Ninguém está pronto para perder sua maior referência. Meu pai esteve ao meu lado desde a primeira vez que abri meus olhos. Tudo que eu sei, foi o vendo. Inclusive, quando me tornei artista, também realizei um grande sonho que era dele. Meu pai era músico, escrevia histórias, criava brinquedos com pedaços de madeira que seriam descartados. Ele era quem eu sempre quis me tornar. Eu o perdi de vista, mas ele mora em mim. Ele está em tudo que eu faço. Experimentei o fundo do poço quando perdi ele e o auge quando apareci em rede nacional. Precisei procurar meu equilíbrio, me apoiar na minha família, no meu companheiro. Essa ferida nunca vai sarar. Estou aprendendo a conviver com ela e reconhecendo ele nas coisas que realizo.

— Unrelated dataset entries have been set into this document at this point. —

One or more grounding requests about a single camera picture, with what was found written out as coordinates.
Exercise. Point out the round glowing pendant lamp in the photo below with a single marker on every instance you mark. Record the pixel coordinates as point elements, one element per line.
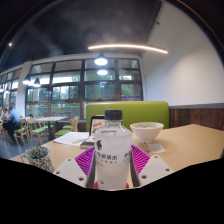
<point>102,72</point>
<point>101,61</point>

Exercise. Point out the dark cone pendant lamp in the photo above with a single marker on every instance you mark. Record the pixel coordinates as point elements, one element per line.
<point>36,83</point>
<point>26,81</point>

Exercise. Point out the wooden chairs green seats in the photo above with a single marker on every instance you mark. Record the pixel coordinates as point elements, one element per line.
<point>38,130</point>

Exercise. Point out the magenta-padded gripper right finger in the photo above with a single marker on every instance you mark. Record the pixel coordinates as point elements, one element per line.
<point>140,160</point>

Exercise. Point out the person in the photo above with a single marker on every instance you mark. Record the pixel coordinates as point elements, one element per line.
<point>4,115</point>
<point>13,121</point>

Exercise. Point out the black framed tablet display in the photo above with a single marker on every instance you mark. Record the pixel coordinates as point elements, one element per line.
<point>96,125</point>

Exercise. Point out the white paper napkin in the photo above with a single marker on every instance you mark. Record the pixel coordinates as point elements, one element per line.
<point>156,148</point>

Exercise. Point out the speckled green patterned mug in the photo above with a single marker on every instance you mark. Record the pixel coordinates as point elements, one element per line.
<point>40,160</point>

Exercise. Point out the white paper sheets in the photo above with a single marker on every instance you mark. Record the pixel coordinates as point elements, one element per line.
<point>71,137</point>

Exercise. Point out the small dark flat box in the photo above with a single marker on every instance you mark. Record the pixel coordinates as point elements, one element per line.
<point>87,144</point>

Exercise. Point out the light wooden dining table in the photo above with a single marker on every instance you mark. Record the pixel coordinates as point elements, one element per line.
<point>50,119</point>

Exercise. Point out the long linear ceiling light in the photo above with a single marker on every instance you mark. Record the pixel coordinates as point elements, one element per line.
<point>128,47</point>

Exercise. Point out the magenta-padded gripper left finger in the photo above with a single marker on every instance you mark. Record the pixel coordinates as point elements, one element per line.
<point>85,161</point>

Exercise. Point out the green upholstered bench backrest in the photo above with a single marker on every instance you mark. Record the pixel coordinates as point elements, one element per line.
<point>143,111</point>

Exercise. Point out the white ceramic bowl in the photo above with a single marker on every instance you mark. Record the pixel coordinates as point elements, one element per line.
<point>146,132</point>

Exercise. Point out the clear water bottle black cap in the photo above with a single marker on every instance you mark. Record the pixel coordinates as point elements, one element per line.
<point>113,156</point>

- Hoje, você é exemplo para muitas meninas de origem simples que desejam ser atriz. É significativo para você ser esse espelho para elas?
O meu maior propósito é fazer com que essas meninas se sintam mais dignas de ser o que elas podem ser! Quando você mora na favela, quando você às vezes não tem o que comer, não tem uma roupa legal para vestir, você trabalha para garantir o básico. E na maioria das vezes, trabalha em condições muito precárias e até abusivas. Eu quero dizer para essas meninas que o lugar delas também é na televisão, na moda, nos grandes cargos públicos, é onde elas quiserem! Não existe barreira para os nossos sonhos. Nossas vivências são preciosas e nos coroam como merecedoras de tudo que desejamos ter e ser.
- Você protagoniza a série 'Vermelho Sangue', prevista para estrear no Globoplay neste ano. O que pode contar deste trabalho pra gente? É seu primeiro trabalho como atriz, certo?
Esse trabalho exigiu muita coragem da minha parte. Estrear como atriz, sendo protagonista de uma série de fantasia me fez tremer as pernas algumas vezes. Mas foi sem dúvida uma experiência única. Avassaladora, eu diria. Acho que o público vai se surpreender muito com a qualidade dos efeitos especiais da série. É uma série que conta a história da Luna, que é a personagem que eu interpreto, Luna é uma menina que se transforma em Lobo-guará na lua cheia, seu pai e o seu irmão fogem de casa quando ela ainda é uma bebê, então ela cresce ao lado de sua mãe Carol com muitas questões não respondidas. Em busca de uma cura ela e a mãe se mudam. Chegando nessa nova cidade Luna conhece Flora (interpretada por Alanis Guilhen), uma humana com uma personalidade bem atraente. E eu não posso contar mais nada. Vocês vão ter que assistir e se encantar, como eu.
- Já vislumbra outros projetos no audiovisual, Letícia? Tem alguma personagem que você gostaria de interpretar?
Meu desejo é trabalhar, aprender, contar e recontar novas histórias. Me apaixonei por fantasia. Seria incrível fazer uma vilã.